[spa] Las reacciones de glicación entre azúcares y lípidos o proteínas son necesarias para ciertas funciones
metabólicas y están reguladas enzimáticamente. Cuando la concentración de azúcares en el organismo es
elevada y prolongada en el tiempo, estas reacciones ocurren sin la participación de enzimas. Esto implica la
glicación indiscriminada de biomoléculas que en su forma nativa no deben estarlo. La degradación de los
productos de glicación modifica irreversiblemente la estructura de las biomoléculas glicadas. Además,
incrementa el estrés oxidativo del organismo y promueve la degradación de biomoléculas, incluso aunque
no estén glicadas. En el caso de las proteínas, la glicación puede alterar significativamente su normal
plegamiento y dinámica, ambos importantes para la función biológica.
En este trabajo se emplearon simulaciones de dinámica molecular de la miniproteína Trp-Cage a su
temperatura de fusión. También se estudiaron dos variantes de Trp-Cage modificando el residuo Trp6 por Nformilquinurenina (proteína NFK), y modificando en el residuo Arg16 por carboximetilarginina (proteína
CMA).
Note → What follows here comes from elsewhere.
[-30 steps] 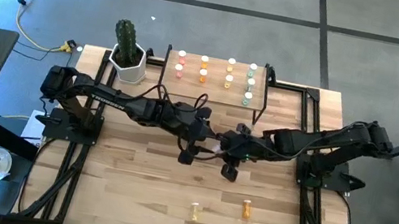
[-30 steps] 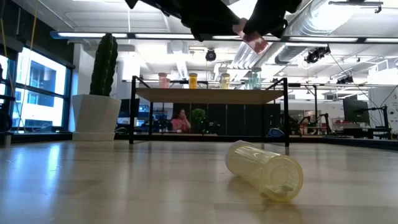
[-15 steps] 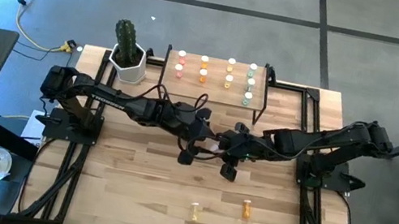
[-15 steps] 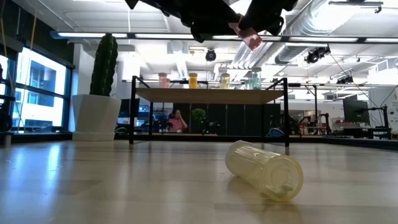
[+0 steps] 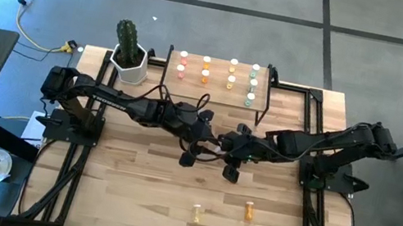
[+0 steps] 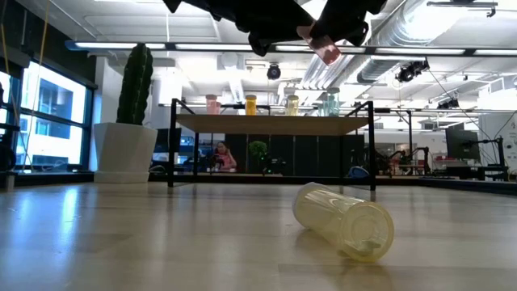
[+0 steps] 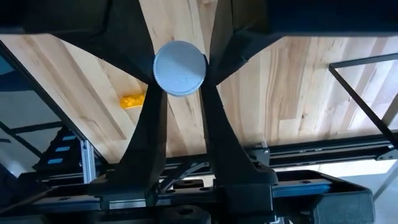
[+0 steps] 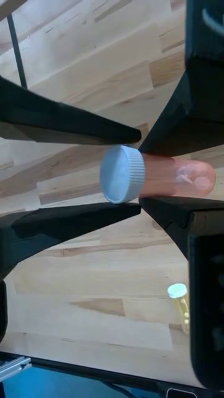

Múltiples simulaciones comenzando desde los estados plegados y desplegados permitieron obtener
las superficies de energía libre de los procesos de plegamiento/desplegamiento para caracterizar
termodinámicamente el proceso y las conformaciones más relevantes. El análisis de las trayectorias con
modelos de estados Markovianos permitió caracterizar la cinética y mecanismo de
plegamiento/desplegameinto de Trp-Cage y el efecto de las modificaciones de degradación a la temperatura
de estudio.
La transformación de Arg16 en carboximetilarginina no generó un efecto negativo en el plegamiento nativo
de la proteína. El estado plegado de CMA muestra valores de RMSD bajos respecto a Trp-Cage, similar
contenido en estructura secundaria y superficie accesible al disolvente total y del residuo Trp6 que forma el
núcleo hidrofóbico de la proteína. En CMA se observó una estabilización del estado plegado comparado con
el de la proteína sin modificar y mayores barreras energéticas para las transiciones entre el estado plegado y
los desplegados. Caso contrario al que se dio en la transformación del residuo Trp6 a N-formilquinurenina,
en donde el mínimo absoluto en la superficie de energía muestra diferencias estructurales significativas con
el plegamiento nativo. Además, la modificación de Trp6NFK disminuye la diferencia de energía libre entre el
estado plegado y desplegado de 7 kJ/mol a apenas 1 kJ/mol, así como las barreras de energía entre todos los
estados. En NFK, la disminución de contenido en estructura secundaria, la destrucción del núcleo hidrofóbico
y el mal plegamiento se atribuye a la interacción de un oxígeno carbonílico del residuo modificado Trp6NFK
con su propio grupo amida del backbone.
Las barreras energéticas están relacionadas con la dinámica obtenida con los modelos de estados
Markovianos. Para Trp-Cage, la transición entre el estado plegado y todos los estados desplegados se da en
un tiempo medio de 400 ± 19 ns. La modificación Arg16CMA incrementa este tiempo en casi el doble (789 ±
60 ns), mientras que la modificación del residuo crítico del núcleo hidrofóbico Trp6 en NFK disminuye en 1
orden de magnitud el tiempo medio de desplegamiento (77 ± 4 ns).
Estos resultados muestran que los efectos de degradación de las proteínas pueden tanto favorecer como
desfavorecer el plegamiento nativo y la cinética de plegamiento/desplegamiento en diferente medida
dependiendo del residuo modificado y de la localización de éste en la estructura proteica.